Nor can reliance on sola Scriptura resolves the disputes about what the Bible means. We need go no further than "This is my Body." A whole litany could be made out of Bible verses where Catholics and Protestants disagree, not on the authority of the Bible, but on the meaning of the passage. If Protestants truly believed in sola Scriptura, then they would recognize that they have no grounds for insisting that Catholics take a Protestant reading of these passages rather than adhering to there own Catholic understanding of them.
ROTFL!
The Catholic church has always been just another Christian sect.
Mary was blessed but not venerated or to be prayed to as an intercessor
So, when did the pope change that to the bastard version of today?
5. F.F. Bruce prefers "thirteen" here, which implies the omission of Hebrews. He states that "the three best" copies of the letter "reckon Paul's epistles as thirteen (written xiii), but the rest reckon them as fourteen (written xiiii)." (Canon of Scripture, p. 234.) But it is not at all probable that Hebrews would have been deliberately omitted from the list by a Roman bishop in the year 405, and the variation between xiiii and xiii is easily explained by scribal error.
---------------------------
Now, the exact quote from the book.
The omission of Hebrews from the New Testament is surprising.

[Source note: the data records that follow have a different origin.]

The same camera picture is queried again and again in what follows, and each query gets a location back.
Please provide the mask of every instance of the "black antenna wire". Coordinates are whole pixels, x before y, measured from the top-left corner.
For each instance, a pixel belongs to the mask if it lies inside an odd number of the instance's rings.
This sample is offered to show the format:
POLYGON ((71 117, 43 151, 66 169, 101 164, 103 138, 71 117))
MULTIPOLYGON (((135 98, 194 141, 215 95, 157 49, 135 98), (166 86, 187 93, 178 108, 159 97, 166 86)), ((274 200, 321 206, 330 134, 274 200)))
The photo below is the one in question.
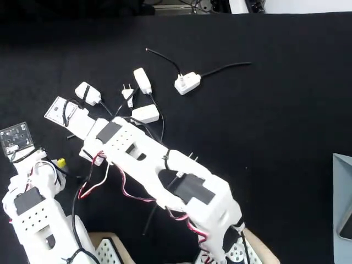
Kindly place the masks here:
POLYGON ((165 60, 171 62, 171 63, 175 66, 175 68, 176 68, 178 74, 181 75, 180 67, 178 67, 178 65, 176 64, 176 62, 174 62, 173 60, 171 60, 171 59, 169 59, 168 57, 164 56, 163 54, 160 54, 159 52, 153 51, 152 49, 146 48, 145 50, 146 50, 146 51, 149 51, 149 52, 151 52, 151 53, 154 53, 155 55, 158 55, 159 57, 162 57, 162 58, 164 58, 165 60))

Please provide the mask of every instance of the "gray panel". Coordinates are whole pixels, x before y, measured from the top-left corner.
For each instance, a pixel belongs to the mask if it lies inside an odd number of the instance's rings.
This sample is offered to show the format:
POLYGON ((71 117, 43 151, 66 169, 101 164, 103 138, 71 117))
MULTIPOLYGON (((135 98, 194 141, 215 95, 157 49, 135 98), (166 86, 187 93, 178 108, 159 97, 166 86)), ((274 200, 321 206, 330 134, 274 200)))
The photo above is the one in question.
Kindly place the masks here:
POLYGON ((352 263, 352 241, 338 235, 344 218, 352 205, 352 157, 333 154, 334 174, 334 261, 335 264, 352 263))

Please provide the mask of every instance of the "white power adapter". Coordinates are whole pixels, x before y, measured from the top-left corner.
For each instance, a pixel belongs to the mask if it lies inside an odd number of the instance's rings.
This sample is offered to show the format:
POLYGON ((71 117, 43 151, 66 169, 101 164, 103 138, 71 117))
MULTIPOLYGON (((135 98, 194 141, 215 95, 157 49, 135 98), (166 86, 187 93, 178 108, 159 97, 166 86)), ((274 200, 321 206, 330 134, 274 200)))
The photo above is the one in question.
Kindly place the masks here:
POLYGON ((154 104, 150 104, 148 106, 143 106, 132 110, 132 117, 148 124, 159 120, 159 111, 154 104))
POLYGON ((195 74, 193 71, 187 73, 186 75, 178 75, 177 80, 175 81, 175 88, 181 94, 187 94, 192 91, 195 87, 199 86, 201 76, 195 74))
POLYGON ((83 99, 84 94, 86 92, 86 89, 89 89, 87 92, 87 96, 85 98, 85 102, 90 104, 91 106, 96 105, 97 103, 99 103, 101 101, 101 94, 100 92, 95 89, 93 86, 89 85, 88 83, 86 83, 85 81, 82 82, 76 89, 75 89, 75 93, 76 95, 83 99))
POLYGON ((134 78, 136 79, 139 88, 141 89, 143 94, 151 94, 152 93, 152 86, 149 82, 148 76, 146 75, 143 68, 139 68, 133 71, 134 78))
MULTIPOLYGON (((128 85, 129 88, 126 89, 125 85, 123 85, 123 90, 121 91, 121 94, 123 95, 123 98, 125 98, 125 100, 128 99, 128 97, 130 97, 131 94, 133 94, 133 89, 131 88, 131 85, 128 85)), ((133 97, 127 101, 127 105, 129 108, 133 108, 133 97)))

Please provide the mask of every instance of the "small circuit board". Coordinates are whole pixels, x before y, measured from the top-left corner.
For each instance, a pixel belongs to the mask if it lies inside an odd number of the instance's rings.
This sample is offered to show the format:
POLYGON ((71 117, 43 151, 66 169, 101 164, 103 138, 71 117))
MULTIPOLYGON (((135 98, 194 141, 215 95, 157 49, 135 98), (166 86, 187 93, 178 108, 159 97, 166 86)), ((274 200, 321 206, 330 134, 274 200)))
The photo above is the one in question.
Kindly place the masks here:
POLYGON ((6 156, 34 146, 26 122, 0 130, 0 141, 6 156))

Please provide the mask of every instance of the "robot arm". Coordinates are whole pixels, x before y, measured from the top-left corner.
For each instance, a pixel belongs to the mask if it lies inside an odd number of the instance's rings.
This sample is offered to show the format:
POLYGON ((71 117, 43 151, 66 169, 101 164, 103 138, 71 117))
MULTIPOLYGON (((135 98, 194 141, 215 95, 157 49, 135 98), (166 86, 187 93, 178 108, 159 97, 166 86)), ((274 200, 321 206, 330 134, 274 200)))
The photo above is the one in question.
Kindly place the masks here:
POLYGON ((98 119, 82 149, 92 156, 103 151, 110 164, 142 184, 161 208, 187 214, 196 225, 200 246, 218 263, 226 263, 226 231, 231 227, 238 232, 244 229, 240 207, 226 181, 179 151, 167 149, 120 117, 111 122, 98 119), (175 174, 183 172, 173 193, 159 179, 165 169, 175 174))
MULTIPOLYGON (((26 148, 16 153, 16 158, 21 156, 27 157, 14 163, 19 174, 10 179, 9 191, 2 200, 4 210, 31 264, 66 263, 65 259, 79 247, 73 236, 71 216, 66 217, 54 199, 65 187, 65 176, 44 159, 44 150, 26 148)), ((76 229, 83 247, 95 252, 78 216, 76 229)), ((81 253, 72 263, 94 262, 81 253)))
MULTIPOLYGON (((45 117, 64 127, 64 104, 65 99, 58 97, 45 117)), ((126 172, 142 184, 172 217, 172 211, 184 212, 182 217, 174 218, 187 220, 188 227, 199 236, 202 251, 196 263, 224 264, 227 259, 230 263, 262 263, 244 236, 239 236, 240 233, 243 235, 245 225, 226 181, 179 151, 167 149, 121 117, 111 122, 105 119, 94 121, 88 117, 86 109, 74 106, 66 114, 70 116, 66 128, 84 141, 79 153, 81 157, 89 161, 95 157, 94 164, 98 166, 106 158, 110 165, 120 170, 124 179, 126 172), (98 157, 98 153, 103 153, 104 158, 98 157), (180 178, 172 191, 160 181, 164 170, 180 178), (238 248, 243 250, 234 253, 238 248), (247 248, 251 250, 254 262, 243 258, 245 251, 247 257, 249 255, 247 248)))

The manuscripts, in fact are divergent in their testimony: the three best ones reckon Paul's epistles are thirteen (written XIII), but the rest reckon them as fourteen (written XIIII).
Therefore, brethren, stand fast, and hold the traditions which ye have been taught, whether by word, or our epistle."
2 Thessalonians 2:15
Protestant selective quoting of scripture. Y'all don't even read/know your own bibles.